The program involves participants in a specialized curriculum and set of activities including seminars, coursework, faculty-supervised research, tutoring and field experiences to develop their knowledge and skills and foster the commitment needed to pursue doctoral studies and a career of university-level teaching and research. Students also participate in faculty mentoring, build academic networks with professors at DePaul and other institutions, and receive the resources and support to study and conduct research abroad.
McNair students are required by their senior year to complete a number of scholarly activities as they prepare to apply for graduate school and graduate funding opportunities. These activities, among others, include attending a summer research program, presenting their independent research projects at professional conferences, completing a study abroad experience and visiting potential graduate schools.

Research and Study Abroad

For the last five years, the McNair Summer Research Opportunity Program (SROP) program has been providing faculty-supervised research experiences to expose McNair Scholars to independent academic research, while simultaneously instilling research skills and experience that makes them more competitive candidates on graduate applications and for future graduate-level work.

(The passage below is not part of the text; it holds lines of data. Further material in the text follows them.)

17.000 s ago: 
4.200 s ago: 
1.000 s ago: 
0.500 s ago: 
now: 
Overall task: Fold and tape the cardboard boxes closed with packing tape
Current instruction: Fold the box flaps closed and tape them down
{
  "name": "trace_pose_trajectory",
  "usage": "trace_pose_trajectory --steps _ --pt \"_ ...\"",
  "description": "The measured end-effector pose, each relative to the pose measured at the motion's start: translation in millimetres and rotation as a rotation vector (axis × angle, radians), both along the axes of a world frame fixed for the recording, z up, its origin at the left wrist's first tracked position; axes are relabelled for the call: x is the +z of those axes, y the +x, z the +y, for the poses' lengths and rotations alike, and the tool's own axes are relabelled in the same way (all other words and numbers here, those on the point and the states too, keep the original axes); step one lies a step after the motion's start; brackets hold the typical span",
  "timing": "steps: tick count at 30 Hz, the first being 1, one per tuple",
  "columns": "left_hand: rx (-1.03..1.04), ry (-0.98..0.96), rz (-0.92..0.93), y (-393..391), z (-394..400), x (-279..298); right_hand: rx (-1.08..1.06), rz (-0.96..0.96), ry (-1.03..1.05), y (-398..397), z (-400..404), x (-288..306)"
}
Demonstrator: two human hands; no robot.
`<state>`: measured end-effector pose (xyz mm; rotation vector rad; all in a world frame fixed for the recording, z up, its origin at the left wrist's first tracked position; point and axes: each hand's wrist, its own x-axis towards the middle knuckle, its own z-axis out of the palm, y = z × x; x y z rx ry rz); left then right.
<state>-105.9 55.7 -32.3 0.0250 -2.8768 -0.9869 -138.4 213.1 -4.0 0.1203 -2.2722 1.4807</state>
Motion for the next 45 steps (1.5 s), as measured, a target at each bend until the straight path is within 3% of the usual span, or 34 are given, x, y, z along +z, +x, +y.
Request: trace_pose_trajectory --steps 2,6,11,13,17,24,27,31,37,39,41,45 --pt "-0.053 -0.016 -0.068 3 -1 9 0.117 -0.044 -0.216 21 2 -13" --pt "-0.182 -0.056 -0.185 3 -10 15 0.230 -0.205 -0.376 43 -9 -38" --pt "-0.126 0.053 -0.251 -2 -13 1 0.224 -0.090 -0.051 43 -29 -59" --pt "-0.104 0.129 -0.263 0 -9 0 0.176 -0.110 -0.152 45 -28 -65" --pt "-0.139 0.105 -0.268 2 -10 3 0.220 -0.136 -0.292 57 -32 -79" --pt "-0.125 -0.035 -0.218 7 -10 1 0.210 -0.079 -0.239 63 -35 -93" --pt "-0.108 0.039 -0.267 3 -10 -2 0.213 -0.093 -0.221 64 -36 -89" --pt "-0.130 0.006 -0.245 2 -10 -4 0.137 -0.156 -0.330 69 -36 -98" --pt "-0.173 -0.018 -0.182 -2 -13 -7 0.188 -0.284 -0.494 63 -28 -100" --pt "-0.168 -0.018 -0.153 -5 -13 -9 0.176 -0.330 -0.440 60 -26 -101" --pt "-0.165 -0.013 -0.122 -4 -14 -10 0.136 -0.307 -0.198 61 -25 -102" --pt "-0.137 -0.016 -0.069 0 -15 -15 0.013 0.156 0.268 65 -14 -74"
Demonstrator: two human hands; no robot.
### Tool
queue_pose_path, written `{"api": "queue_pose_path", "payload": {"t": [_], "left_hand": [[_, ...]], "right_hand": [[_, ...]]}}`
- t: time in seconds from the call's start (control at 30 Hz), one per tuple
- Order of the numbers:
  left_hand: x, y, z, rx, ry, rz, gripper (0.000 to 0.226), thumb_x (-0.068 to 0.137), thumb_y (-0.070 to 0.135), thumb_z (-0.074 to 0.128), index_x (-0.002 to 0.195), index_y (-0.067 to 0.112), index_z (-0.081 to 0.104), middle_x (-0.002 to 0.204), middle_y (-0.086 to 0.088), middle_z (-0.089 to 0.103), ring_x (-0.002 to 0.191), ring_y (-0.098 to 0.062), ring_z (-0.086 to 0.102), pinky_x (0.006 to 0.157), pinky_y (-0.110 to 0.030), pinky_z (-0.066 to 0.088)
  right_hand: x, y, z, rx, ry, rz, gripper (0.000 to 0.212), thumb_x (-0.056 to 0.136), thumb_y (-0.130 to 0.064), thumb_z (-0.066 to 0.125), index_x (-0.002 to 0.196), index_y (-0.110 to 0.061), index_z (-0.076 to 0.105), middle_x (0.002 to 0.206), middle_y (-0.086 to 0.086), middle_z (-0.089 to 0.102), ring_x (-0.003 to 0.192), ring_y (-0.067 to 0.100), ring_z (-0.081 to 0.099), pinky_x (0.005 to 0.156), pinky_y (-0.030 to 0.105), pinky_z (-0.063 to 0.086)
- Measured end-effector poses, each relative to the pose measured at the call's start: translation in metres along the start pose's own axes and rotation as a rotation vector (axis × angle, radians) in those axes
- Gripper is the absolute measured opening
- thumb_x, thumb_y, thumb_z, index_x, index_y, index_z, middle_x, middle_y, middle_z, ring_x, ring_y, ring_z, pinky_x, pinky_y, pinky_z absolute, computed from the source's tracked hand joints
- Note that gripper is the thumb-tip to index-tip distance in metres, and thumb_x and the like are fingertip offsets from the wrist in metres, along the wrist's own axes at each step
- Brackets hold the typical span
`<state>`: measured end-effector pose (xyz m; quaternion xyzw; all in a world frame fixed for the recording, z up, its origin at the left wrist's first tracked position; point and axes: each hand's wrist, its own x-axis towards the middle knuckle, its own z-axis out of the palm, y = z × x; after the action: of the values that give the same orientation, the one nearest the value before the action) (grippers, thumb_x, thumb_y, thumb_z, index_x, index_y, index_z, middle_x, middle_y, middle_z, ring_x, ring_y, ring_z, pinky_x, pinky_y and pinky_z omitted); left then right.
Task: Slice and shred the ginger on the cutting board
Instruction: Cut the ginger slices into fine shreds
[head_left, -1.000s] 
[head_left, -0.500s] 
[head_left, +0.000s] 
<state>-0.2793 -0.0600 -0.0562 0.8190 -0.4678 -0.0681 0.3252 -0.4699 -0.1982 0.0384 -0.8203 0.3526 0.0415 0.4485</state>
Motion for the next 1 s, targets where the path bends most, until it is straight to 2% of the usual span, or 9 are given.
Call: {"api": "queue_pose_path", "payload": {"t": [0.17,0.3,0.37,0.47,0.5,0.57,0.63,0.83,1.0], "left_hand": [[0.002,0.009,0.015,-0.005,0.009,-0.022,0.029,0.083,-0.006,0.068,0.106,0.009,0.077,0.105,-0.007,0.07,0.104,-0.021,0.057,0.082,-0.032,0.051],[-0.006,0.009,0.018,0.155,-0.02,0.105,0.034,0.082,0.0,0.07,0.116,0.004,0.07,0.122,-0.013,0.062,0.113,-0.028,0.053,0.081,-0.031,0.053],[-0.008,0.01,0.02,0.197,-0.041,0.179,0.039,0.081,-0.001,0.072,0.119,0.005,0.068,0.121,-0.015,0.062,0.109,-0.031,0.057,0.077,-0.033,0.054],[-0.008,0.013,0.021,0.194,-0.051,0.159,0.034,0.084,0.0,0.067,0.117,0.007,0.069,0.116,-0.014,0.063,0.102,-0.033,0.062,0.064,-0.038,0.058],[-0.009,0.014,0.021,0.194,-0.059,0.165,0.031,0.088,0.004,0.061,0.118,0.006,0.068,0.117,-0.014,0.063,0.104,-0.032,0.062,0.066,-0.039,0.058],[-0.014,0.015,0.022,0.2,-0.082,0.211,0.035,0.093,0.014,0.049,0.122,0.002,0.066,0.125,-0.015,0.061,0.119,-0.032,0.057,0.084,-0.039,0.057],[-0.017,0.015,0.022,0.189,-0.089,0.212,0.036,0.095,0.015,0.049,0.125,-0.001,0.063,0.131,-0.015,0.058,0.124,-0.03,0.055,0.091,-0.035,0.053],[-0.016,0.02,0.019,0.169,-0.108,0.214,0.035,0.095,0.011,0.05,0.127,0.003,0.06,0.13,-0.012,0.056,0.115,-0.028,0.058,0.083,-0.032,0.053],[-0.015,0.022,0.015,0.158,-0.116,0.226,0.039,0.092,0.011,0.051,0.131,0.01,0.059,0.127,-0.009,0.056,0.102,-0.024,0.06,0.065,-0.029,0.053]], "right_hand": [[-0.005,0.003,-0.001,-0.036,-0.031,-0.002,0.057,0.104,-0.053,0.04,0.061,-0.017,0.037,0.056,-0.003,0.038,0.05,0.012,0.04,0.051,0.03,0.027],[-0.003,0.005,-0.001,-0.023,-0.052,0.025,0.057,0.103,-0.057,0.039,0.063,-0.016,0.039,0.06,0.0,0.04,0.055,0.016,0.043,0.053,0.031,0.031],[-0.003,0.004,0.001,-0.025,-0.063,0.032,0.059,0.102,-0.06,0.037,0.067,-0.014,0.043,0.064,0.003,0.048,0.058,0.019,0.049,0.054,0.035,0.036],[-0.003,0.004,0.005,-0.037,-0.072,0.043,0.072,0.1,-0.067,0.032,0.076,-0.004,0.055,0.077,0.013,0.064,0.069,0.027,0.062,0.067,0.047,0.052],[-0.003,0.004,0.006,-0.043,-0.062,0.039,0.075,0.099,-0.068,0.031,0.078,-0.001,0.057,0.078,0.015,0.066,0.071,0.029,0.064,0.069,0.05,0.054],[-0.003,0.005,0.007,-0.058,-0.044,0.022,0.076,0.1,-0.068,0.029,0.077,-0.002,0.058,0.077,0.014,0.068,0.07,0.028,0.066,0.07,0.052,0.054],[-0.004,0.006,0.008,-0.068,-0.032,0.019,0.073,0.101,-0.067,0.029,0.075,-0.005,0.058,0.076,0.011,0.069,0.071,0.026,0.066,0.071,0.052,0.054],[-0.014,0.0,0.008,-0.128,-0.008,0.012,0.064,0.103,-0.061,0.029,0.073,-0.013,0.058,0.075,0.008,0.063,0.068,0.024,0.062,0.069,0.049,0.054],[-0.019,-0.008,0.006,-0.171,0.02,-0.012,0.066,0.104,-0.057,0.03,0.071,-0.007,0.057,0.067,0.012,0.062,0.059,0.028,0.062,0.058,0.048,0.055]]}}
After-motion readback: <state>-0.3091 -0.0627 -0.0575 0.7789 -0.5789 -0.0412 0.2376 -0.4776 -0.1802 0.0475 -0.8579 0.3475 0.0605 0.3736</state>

Through the SROP, McNair participants spend a summer at DePaul or another institution, studying and conducting research with a faculty member in their chosen field. McNair participants also have the option of completing the Summer Research Service Experience (SRSE) program which is coordinated by DePaul faculty that takes students abroad for a summer of research and service at a partner university. The SRSE adds an international travel and service component to a students’ summer research experience.

Listed below are some of the colleges and universities at which McNair participants participated in the Summer Research Opportunity Program from 2000 to 2012. 

Summer research institutions:

  • Arizona State University
  • Brown University
  • DePaul University
  • Duke University
  • Harvard University
  • Howard University
  • Marquette University
  • Michigan State University
  • Northwestern University
  • Ohio State University
  • Princeton University
  • Stanford University
  • University of California-Berkeley
  • University of California-Irvine
  • University of California-Los Angeles
  • University of California-Santa Barbara
  • University of California-Santa Cruz
  • University of Illinois-Chicago
  • University of Illinois-Urbana Champaign
  • University of Iowa
  • University of Massachusetts
  • University of Michigan
  • University of North Carolina-Chapel Hill
  • University of South Carolina
  • University of Virginia​

Program Outcomes

McNair has helped to draw institutional attention to the fact that a mission-based commitment to educational opportunity does not have to be defined in minimal terms. 

Thanks to McNair, between 1999 and 2012, 95 students (totaling 75 percent of McNair graduates) who entered DePaul with an average ACT score of 22 have enrolled in graduate programs. Five of them have earned a doctorate, and three are currently working as faculty.

Historically, the DePaul graduation rate for McNair participants has been close to 100 percent. More than 80 percent of students continue to graduate school within three years of graduating from DePaul.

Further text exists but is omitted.